Below are some records. Retype exactly the lines from the one containing "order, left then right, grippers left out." through the one containing "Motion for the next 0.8", both included, skipping every picture.

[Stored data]
=== Begin Enclosure ===

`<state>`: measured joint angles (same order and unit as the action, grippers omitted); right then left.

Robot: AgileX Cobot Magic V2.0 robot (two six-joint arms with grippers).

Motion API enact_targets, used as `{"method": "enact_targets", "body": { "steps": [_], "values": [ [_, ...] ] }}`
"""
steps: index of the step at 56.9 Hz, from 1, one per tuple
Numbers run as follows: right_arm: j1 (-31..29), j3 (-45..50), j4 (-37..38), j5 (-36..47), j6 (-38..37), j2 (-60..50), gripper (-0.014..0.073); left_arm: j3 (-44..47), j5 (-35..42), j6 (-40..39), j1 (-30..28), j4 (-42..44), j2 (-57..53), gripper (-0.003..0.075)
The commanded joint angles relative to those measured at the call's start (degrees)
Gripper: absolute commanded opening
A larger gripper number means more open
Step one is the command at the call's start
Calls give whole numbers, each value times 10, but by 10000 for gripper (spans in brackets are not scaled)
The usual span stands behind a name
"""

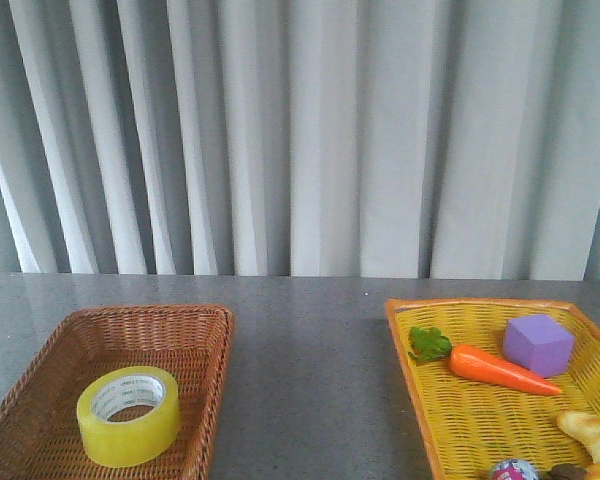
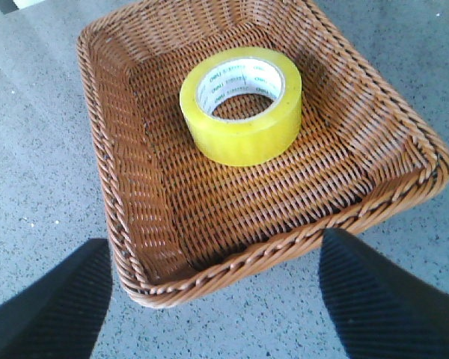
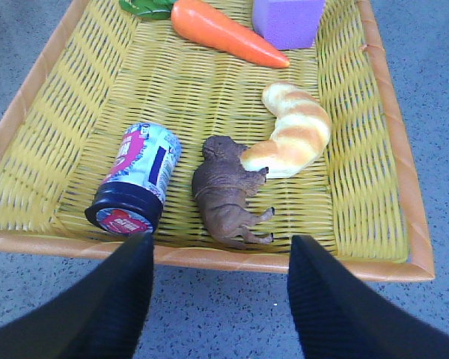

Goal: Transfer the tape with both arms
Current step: 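Open the left gripper and withdraw it from the brown basket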

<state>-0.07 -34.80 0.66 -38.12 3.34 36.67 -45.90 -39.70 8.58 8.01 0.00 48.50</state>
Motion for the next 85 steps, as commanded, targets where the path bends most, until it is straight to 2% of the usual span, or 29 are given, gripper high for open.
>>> {"method": "enact_targets", "body": {
  "steps": [1,47,52,57,74,78,85],
  "values": [
    [-3,-15,5,37,2,-1,393,-3,48,-5,0,-3,-10,560],
    [-3,-15,4,40,2,-1,388,-3,48,-5,0,-3,-9,553],
    [-3,-15,4,38,2,-1,351,-3,48,-5,0,-3,-9,507],
    [-3,-15,4,37,2,-1,283,-3,48,-5,0,-3,-9,428],
    [-3,-15,4,37,2,-1,-13,-3,48,-5,0,-3,-9,68],
    [-3,-15,4,37,2,-1,-9,-3,48,-5,0,-3,-9,-7],
    [-3,-15,4,37,2,-1,-8,-3,46,-5,0,-3,-9,-7]
  ]
}}
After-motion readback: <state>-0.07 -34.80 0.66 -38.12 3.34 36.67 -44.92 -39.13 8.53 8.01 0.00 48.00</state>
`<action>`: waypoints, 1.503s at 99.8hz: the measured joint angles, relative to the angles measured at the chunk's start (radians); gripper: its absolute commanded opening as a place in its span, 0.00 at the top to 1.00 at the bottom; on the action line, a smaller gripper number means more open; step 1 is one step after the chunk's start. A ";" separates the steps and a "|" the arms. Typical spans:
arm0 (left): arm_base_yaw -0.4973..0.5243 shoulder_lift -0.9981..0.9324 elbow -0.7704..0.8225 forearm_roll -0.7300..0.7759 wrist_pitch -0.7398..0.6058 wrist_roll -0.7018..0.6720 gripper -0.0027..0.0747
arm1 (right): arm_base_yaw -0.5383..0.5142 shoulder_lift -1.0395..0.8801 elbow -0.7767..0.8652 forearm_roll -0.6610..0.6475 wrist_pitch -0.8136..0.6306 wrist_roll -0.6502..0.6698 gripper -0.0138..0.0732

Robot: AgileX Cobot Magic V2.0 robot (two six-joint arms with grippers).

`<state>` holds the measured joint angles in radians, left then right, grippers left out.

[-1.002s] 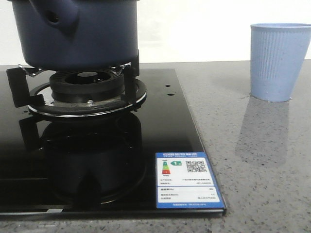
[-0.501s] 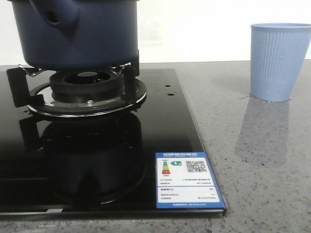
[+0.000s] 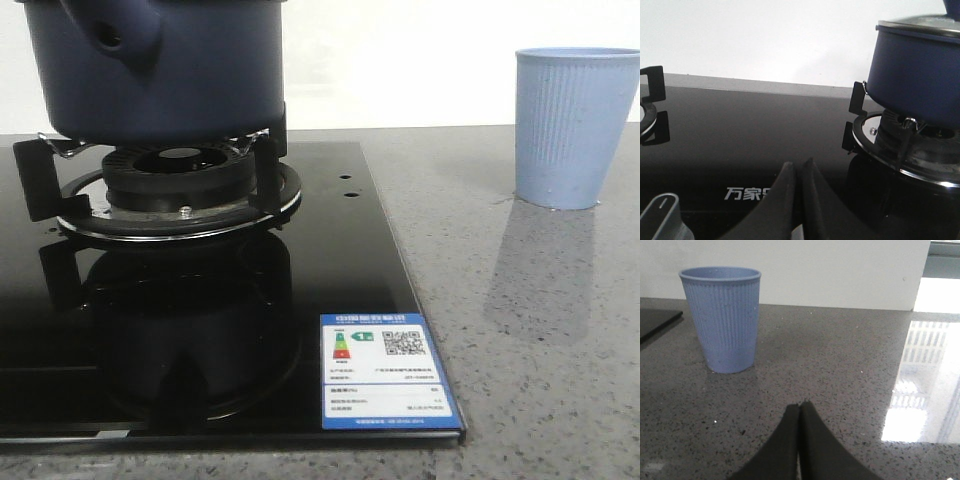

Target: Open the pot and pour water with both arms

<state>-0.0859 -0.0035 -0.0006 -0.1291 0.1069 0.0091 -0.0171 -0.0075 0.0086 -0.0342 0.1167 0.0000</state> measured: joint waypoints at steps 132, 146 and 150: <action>0.000 0.323 -0.529 -0.097 0.253 0.119 0.99 | 0.055 0.427 -0.473 0.319 0.323 -0.185 0.91; -0.017 0.360 -0.558 -0.096 0.285 0.148 0.99 | 0.101 0.475 -0.503 0.318 0.323 -0.212 0.91; -0.019 0.361 -0.558 -0.096 0.289 0.150 0.99 | 0.103 0.475 -0.503 0.318 0.323 -0.213 0.91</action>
<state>-0.1047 0.3575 -0.5587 -0.2247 0.3959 0.1588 0.0861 0.4677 -0.4949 0.2841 0.4399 -0.2130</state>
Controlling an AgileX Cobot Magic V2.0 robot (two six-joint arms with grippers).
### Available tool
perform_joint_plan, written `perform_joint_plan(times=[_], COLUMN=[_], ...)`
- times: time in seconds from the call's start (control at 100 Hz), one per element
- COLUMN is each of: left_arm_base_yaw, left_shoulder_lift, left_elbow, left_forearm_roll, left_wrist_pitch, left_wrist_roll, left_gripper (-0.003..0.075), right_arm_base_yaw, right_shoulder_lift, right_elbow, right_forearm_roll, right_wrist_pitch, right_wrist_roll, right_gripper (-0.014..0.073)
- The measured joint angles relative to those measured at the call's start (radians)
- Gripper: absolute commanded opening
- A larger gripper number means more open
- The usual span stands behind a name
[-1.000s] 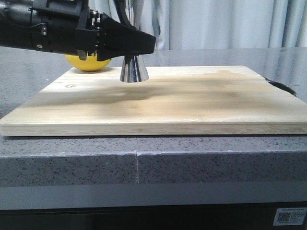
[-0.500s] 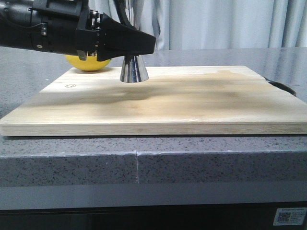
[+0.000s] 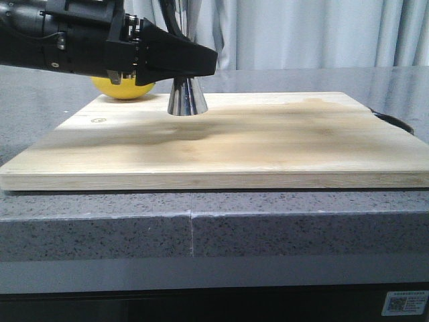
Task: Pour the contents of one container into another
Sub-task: 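Carry the beaker over the jigger held by the left gripper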
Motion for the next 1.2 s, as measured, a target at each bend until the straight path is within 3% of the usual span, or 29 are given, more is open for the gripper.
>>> perform_joint_plan(times=[1.2], left_arm_base_yaw=[-0.002], left_shoulder_lift=[0.000], left_elbow=[0.000], left_forearm_roll=[0.010], left_wrist_pitch=[0.000], left_wrist_roll=[-0.002], left_gripper=[-0.0019], right_arm_base_yaw=[0.000], right_shoulder_lift=[0.000], right_elbow=[-0.002], right_forearm_roll=[-0.136], right_wrist_pitch=[0.002], right_wrist_roll=[0.000], right_gripper=[0.0121])
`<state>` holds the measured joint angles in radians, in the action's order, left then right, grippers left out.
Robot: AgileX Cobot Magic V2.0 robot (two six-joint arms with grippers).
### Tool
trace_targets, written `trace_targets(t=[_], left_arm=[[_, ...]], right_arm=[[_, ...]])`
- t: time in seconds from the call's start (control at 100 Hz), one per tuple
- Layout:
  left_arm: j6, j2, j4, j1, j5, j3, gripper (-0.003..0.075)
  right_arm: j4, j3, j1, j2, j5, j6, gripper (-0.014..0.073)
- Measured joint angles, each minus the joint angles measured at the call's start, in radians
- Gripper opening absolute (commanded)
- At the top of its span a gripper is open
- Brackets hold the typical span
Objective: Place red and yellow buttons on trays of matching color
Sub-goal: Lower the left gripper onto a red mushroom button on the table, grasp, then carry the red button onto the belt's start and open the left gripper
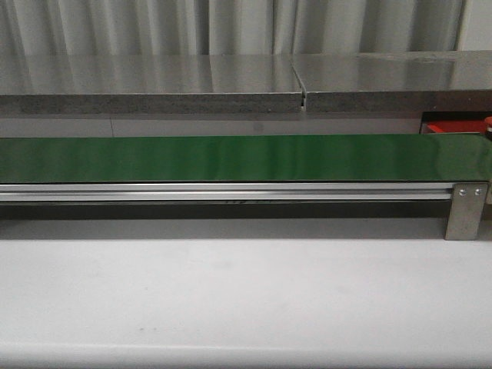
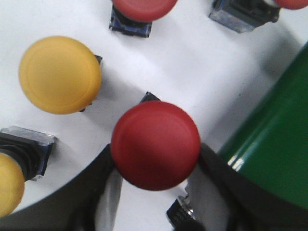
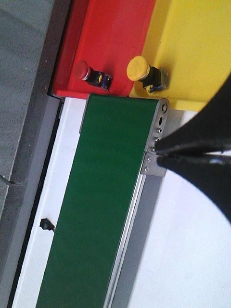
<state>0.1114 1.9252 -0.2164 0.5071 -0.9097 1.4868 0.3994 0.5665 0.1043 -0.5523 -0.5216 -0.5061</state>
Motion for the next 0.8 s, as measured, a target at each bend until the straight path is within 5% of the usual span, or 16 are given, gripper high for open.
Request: trace_targets(t=[0.27, 0.8], left_arm=[[-0.033, -0.114, 0.010, -0.013, -0.035, 0.000, 0.0198], [-0.052, -0.173, 0.042, -0.208, -0.037, 0.000, 0.0198]], right_arm=[[0.000, 0.000, 0.000, 0.000, 0.000, 0.000, -0.0074], [0.000, 0.000, 0.000, 0.000, 0.000, 0.000, -0.0074]])
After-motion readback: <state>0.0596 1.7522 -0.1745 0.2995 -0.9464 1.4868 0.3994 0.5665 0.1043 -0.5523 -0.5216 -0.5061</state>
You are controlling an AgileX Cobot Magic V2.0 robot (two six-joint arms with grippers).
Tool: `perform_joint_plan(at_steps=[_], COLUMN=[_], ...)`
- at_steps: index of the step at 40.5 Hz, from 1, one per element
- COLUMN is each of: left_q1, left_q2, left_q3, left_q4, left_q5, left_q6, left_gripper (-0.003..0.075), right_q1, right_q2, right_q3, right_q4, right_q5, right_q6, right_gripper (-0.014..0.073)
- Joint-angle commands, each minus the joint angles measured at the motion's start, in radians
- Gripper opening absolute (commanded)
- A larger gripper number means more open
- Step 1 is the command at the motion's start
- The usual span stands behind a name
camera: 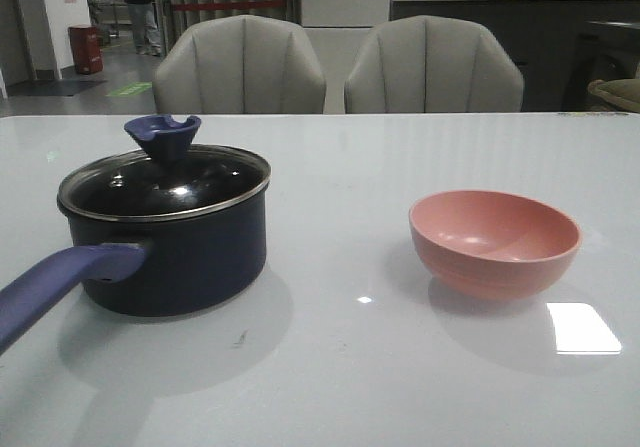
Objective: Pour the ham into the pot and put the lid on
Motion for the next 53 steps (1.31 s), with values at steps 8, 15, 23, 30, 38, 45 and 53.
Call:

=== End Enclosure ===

- COMPLETED TASK -
`<state>` holds the measured joint angles in radians, in the action's order, left then right, grippers left out.
Robot: AgileX Cobot Magic V2.0 robot (two six-joint arms with grippers).
### Tool
trace_targets, written `trace_targets(t=[_], left_arm=[[_, ...]], right_arm=[[_, ...]])`
- t: time in seconds from the call's start (control at 100 Hz), one per tuple
- Layout:
  left_arm: j6, j2, j4, j1, j5, j3, gripper (-0.003..0.075)
  right_arm: j4, j3, j1, j2, j5, j6, gripper (-0.014..0.073)
- Measured joint angles, each minus the joint angles measured at the call's start, in radians
- Gripper opening absolute (commanded)
- At the top of its span a gripper is open
- Brackets hold the typical span
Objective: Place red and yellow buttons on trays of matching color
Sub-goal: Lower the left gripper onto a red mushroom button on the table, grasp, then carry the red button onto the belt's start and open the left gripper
<state>0.1114 1.9252 -0.2164 0.5071 -0.9097 1.4868 0.3994 0.5665 0.1043 -0.5523 -0.5216 -0.5061</state>
Motion for the next 0.8 s, as measured, a target at each bend until the straight path is within 5% of the usual span, or 16 are given, gripper high for open.

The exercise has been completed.